What this task involves: Everything from the line containing "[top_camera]" through the last line of the data below should be set down exactly, and nothing else.

Dataset excerpts:

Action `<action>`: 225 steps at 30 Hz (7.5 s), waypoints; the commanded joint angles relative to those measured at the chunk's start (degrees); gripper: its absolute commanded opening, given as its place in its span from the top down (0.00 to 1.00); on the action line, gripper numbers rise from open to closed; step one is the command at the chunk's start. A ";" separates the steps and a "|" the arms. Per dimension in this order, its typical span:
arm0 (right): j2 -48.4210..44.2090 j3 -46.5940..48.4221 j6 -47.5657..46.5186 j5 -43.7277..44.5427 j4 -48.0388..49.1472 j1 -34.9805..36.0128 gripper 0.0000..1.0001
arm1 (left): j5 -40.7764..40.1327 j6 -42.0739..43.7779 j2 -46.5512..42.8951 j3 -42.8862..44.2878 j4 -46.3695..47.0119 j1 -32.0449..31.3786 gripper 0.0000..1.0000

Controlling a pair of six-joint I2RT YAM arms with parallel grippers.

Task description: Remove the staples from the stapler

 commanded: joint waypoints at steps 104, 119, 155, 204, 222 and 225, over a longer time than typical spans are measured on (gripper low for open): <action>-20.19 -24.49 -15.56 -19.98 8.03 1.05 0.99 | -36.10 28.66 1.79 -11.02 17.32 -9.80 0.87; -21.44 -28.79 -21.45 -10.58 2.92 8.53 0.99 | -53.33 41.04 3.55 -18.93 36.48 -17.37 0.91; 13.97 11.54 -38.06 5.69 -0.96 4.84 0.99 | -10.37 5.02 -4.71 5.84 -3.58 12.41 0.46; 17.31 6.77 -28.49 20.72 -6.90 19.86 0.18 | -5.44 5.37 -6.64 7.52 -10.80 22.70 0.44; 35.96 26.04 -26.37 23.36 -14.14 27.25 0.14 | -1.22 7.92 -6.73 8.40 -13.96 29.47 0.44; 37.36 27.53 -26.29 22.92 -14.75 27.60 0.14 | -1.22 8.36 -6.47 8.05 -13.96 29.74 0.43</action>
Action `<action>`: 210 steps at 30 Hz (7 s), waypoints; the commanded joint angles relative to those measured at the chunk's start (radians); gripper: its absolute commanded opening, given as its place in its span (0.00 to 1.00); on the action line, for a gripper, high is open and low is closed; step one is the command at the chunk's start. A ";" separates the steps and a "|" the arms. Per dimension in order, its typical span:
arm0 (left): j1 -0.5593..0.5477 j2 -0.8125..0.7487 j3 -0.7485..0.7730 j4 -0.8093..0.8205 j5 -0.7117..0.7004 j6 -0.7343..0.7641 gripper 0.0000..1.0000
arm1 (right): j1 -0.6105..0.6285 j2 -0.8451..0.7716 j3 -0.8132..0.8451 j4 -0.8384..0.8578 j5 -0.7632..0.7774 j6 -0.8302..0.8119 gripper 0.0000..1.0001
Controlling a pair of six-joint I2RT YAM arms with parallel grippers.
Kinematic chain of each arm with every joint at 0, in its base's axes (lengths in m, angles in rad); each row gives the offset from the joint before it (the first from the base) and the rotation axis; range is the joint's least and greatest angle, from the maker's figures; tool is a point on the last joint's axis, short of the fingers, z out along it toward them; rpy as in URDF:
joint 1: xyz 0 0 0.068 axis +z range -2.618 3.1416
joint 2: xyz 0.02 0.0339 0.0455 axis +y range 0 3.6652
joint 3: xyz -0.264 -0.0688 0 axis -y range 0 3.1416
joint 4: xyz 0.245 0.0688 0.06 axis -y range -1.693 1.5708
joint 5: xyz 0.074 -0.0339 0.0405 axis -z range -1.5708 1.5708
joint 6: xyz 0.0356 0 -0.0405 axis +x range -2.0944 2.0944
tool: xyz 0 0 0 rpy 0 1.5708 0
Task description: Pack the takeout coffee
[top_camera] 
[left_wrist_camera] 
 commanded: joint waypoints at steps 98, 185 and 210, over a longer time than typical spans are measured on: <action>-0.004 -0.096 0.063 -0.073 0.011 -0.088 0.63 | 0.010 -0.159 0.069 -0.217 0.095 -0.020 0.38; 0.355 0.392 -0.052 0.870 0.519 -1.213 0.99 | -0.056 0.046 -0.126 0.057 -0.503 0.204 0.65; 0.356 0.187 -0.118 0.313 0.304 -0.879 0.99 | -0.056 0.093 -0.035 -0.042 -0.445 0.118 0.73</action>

Answer space:
[top_camera] 
[left_wrist_camera] 
 commanded: joint waypoints at steps 98, 185 and 210, over a longer time than typical spans are measured on: <action>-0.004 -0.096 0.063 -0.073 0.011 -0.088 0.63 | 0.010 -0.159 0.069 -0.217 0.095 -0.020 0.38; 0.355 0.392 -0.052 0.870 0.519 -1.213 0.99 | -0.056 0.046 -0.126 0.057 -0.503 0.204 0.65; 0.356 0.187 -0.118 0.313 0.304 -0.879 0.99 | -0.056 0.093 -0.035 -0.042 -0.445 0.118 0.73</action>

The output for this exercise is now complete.